IBM Db2 overview
Introduction to Db2
Db2 for Linux, UNIX, and Windows (LUW) is a database server product developed by IBM. Db2 LUW is the "Common Server" product member of the Db2 family, designed to run on most popular operating systems.
The version numbers in Db2 are non-sequential with v11.1 and 11.5 being the two most recent releases. Specifics of Db2 versions and platforms supported on Delphix are located in the Db2 Compatibility Matrix
IBM Db2 authentication
Db2 User and group authentication is managed in a facility external to Db2 LUW, such as the operating system, a domain controller, or a Kerberos security system. This is different from other database management systems (DBMSs), such as Oracle and SQL Server, where user accounts may be defined and authenticated in the database itself, as well as in an external facility such as the operating system.
Any time a user ID and password is explicitly provided to Db2 LUW as part of an instance attachment or database connection request, Db2 attempts to authenticate that user ID and password using this external security facility. If no user ID or password is provided with the request, Db2 implicitly uses the user ID and password that were used to login to the workstation where the request originated.
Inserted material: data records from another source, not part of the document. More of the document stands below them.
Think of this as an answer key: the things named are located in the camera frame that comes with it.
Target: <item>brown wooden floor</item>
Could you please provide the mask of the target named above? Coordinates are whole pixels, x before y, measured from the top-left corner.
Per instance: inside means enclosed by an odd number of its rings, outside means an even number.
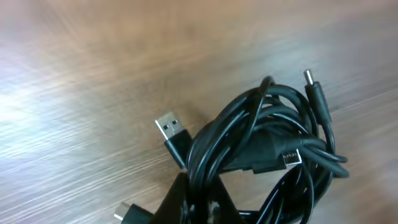
[[[179,172],[156,118],[194,134],[266,75],[303,90],[305,68],[351,172],[312,223],[398,223],[398,1],[0,1],[0,223],[156,211]],[[223,179],[257,209],[282,174]]]

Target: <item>wood grain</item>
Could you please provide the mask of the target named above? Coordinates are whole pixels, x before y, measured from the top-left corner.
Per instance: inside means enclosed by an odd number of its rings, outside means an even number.
[[[0,1],[0,223],[117,223],[179,172],[154,120],[192,134],[266,75],[312,68],[350,179],[312,223],[398,223],[395,0]],[[283,172],[222,176],[258,209]]]

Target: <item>usb-a connector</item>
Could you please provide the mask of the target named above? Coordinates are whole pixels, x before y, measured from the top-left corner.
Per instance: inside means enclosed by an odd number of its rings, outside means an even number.
[[[180,120],[173,112],[163,115],[155,120],[155,123],[166,139],[164,144],[178,166],[181,169],[186,169],[185,161],[192,143],[191,135],[182,127]]]

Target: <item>cable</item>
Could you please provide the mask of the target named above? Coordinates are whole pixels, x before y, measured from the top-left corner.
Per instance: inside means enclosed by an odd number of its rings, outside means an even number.
[[[266,77],[260,87],[235,98],[194,137],[186,162],[191,195],[201,195],[216,175],[229,171],[226,167],[233,161],[259,156],[249,155],[248,151],[266,150],[278,156],[298,149],[302,163],[289,170],[274,187],[258,211],[256,223],[308,223],[333,176],[344,178],[349,174],[339,165],[346,158],[335,155],[331,118],[322,88],[319,82],[313,82],[309,70],[304,73],[308,99]],[[295,110],[284,105],[280,97],[289,100]],[[319,138],[318,125],[326,141]],[[250,148],[254,139],[261,138],[260,134],[269,136],[267,141],[272,144],[267,149]]]

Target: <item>usb cable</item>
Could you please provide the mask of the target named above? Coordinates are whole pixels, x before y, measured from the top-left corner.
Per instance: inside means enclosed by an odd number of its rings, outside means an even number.
[[[304,71],[307,98],[265,77],[260,87],[235,98],[192,139],[173,113],[156,124],[165,145],[189,175],[190,203],[203,200],[216,175],[236,169],[255,174],[296,165],[277,183],[258,211],[245,211],[253,223],[308,223],[334,177],[346,178],[335,154],[326,98],[310,70]],[[289,100],[294,109],[281,102]],[[326,141],[319,138],[318,127]]]

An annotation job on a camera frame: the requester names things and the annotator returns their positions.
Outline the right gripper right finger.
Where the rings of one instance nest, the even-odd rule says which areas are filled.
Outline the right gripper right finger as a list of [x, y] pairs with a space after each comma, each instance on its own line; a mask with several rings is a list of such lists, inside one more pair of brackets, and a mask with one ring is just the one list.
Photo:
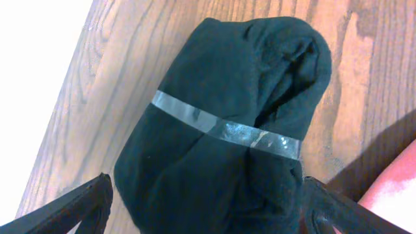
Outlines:
[[308, 233], [401, 233], [408, 231], [372, 213], [314, 177], [303, 182], [304, 220]]

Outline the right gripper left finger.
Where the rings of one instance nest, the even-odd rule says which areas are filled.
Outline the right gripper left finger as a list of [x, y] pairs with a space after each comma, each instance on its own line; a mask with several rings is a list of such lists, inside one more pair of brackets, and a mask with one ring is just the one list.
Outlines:
[[113, 201], [111, 178], [99, 174], [94, 179], [47, 205], [1, 226], [1, 233], [103, 234]]

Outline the pink garment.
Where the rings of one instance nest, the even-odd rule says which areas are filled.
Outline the pink garment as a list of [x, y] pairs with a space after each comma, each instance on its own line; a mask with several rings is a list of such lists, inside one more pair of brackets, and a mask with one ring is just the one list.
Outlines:
[[415, 233], [415, 142], [381, 169], [366, 167], [362, 159], [348, 165], [328, 186], [359, 205]]

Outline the black garment with band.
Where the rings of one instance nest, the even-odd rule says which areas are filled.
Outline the black garment with band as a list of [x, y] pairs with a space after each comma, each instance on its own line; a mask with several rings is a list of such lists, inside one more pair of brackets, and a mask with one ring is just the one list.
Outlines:
[[290, 17], [203, 20], [114, 167], [141, 233], [296, 233], [298, 159], [331, 53]]

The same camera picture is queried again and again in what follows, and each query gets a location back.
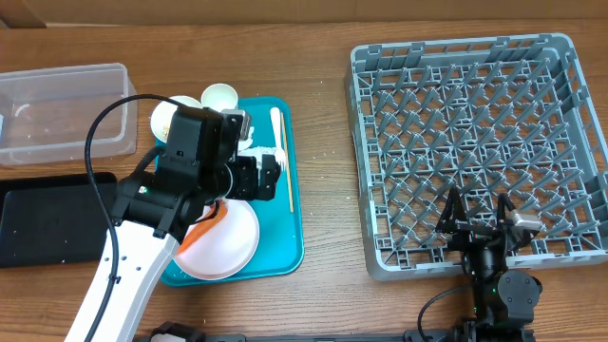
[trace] gray dish rack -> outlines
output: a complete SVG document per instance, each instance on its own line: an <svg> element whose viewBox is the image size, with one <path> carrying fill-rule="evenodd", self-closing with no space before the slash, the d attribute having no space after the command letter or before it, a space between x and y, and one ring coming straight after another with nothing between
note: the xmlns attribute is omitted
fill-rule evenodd
<svg viewBox="0 0 608 342"><path fill-rule="evenodd" d="M569 37L356 47L346 93L374 278L462 272L434 232L452 185L471 220L494 224L501 193L539 215L541 234L509 267L608 259L608 148Z"/></svg>

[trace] white cup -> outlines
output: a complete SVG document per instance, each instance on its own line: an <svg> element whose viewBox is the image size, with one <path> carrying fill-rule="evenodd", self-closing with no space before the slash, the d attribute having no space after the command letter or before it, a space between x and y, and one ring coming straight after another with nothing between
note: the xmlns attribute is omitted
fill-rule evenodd
<svg viewBox="0 0 608 342"><path fill-rule="evenodd" d="M209 85L200 95L200 104L218 112L224 109L237 109L237 91L225 84Z"/></svg>
<svg viewBox="0 0 608 342"><path fill-rule="evenodd" d="M170 99L194 108L202 108L200 102L197 99L191 98L190 96L177 95L172 96ZM163 101L157 105L152 112L152 116L150 117L150 127L152 127L152 133L163 143L167 142L169 128L171 126L171 119L173 119L173 114L177 108L178 107L176 105Z"/></svg>

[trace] chopstick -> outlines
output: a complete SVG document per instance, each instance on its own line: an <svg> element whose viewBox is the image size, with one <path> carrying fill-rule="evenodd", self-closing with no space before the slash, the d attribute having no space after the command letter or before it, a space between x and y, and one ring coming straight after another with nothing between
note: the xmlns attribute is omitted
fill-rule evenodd
<svg viewBox="0 0 608 342"><path fill-rule="evenodd" d="M292 175L289 170L289 153L287 152L287 135L285 134L285 120L283 119L283 112L281 112L281 124L283 126L283 146L285 146L285 170L287 171L287 193L289 194L289 210L292 213L294 211L294 195L292 194Z"/></svg>

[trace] white plastic bin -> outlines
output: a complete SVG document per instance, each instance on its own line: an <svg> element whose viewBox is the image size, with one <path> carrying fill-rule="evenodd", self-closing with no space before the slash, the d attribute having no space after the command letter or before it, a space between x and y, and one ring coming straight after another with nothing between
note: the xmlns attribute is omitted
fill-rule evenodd
<svg viewBox="0 0 608 342"><path fill-rule="evenodd" d="M0 74L0 164L79 160L86 133L104 108L135 88L122 64L68 66ZM137 103L101 122L91 156L135 152Z"/></svg>

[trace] blue tray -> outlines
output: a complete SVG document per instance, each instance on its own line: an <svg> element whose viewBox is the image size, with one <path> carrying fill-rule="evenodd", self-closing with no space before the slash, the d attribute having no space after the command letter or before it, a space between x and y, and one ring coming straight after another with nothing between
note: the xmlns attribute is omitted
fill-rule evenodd
<svg viewBox="0 0 608 342"><path fill-rule="evenodd" d="M254 143L256 146L275 146L273 127L270 121L270 109L278 107L283 112L287 135L287 151L292 178L294 212L289 210L287 193L287 176L283 173L276 184L275 199L269 201L253 200L249 204L254 208L259 221L259 244L251 261L238 273L221 280L200 280L183 272L175 261L171 261L161 275L163 283L169 286L189 286L252 279L264 276L281 276L295 271L304 258L304 238L302 236L302 212L300 208L300 191L297 185L295 169L294 134L289 107L275 96L260 96L238 100L238 108L245 110L252 117Z"/></svg>
More information on Db2 authentication and authorization is available via IBM documentation
Delphix Db2 authentication
Delphix for Db2 requires that the staging and target hosts must already have the necessary users and authentication systems created/installed on them. Delphix will neither create users nor change database passwords as part of the provisioning process.
Db2 database level support
Delphix supports a number of Db2 database-level features. An overview of Db2 database level support is as follows:
Support for multiple databases linking in a Single Instance, which allows Delphix Engine users to utilize an available instance on the target more efficiently.
Support for using a customer-supplied directory for the Delphix Plugin, Db2 Mount Points, and Db2 Delphix files and logs.
Support for the in-memory BLU feature of Db2.
Support for Kerberos environments.
Support for VDB provisioning of the same OS version level or one version higher than the source and staging instances.
Intelligent handling of HADR logs.
High Availability Disaster Recovery (HADR)
The HADR feature of IBM Db2 provides a high availability solution for both partial and complete site failures. It protects against data loss by replicating data changes from a source database, called the primary, to one or more target databases, called the standby.
Delphix HADR support
HADR replication takes place at a database level, not at the instance level. Therefore, a standby instance can have multiple databases from multiple different primary servers/instances on it. If the instance ID on the Delphix standby is not the same as the instance ID on the primary, the Delphix standby instance ID must have database permissions secadm and dbadm granted to it on the primary database. These permissions and all HADR settings must be implemented on the primary database before you take the backup on the primary database.
Log transmitting
All changes that take place at the primary database server are written into log files. The individual log records within the log files are then transmitted to the secondary database server, where the recorded changes are replayed to the local copy of the database. This procedure ensures that the primary and the secondary database servers are in a synchronized state. Using two dedicated TCP/IP communication ports and a heartbeat, the primary and the standby databases track where they are processing currently, the current state of replication, and whether the standby database is up-to-date with the status of the primary database. When a log record is "closed" (still in memory, but has yet to be written to disk on the primary), it is immediately transmitted to the HADR standby database(s). Transmission of the logs to the standbys may also be time-delayed.
Multiple standby
Beginning in Db2 v10.1, the HADR feature supports multiple standby databases. This enables an advanced topology where you can deploy HADR in multiple standby mode with up to three standby databases for a single primary. One of the databases is designated as the principal HADR standby database, with the others termed as auxiliary HADR standby databases. As with the standard HADR deployment, both types of HADR standbys are synchronized with the HADR primary database through a direct TCP/IP connection. Furthermore, both types support the reads on standby feature and can be configured for time-delayed log replay. It is possible to issue a forced or unforced takeover on any standby, including the delphix auxiliary standby. However, you should never use the Delphix auxiliary standby as a primary, because this will impact Delphix performance.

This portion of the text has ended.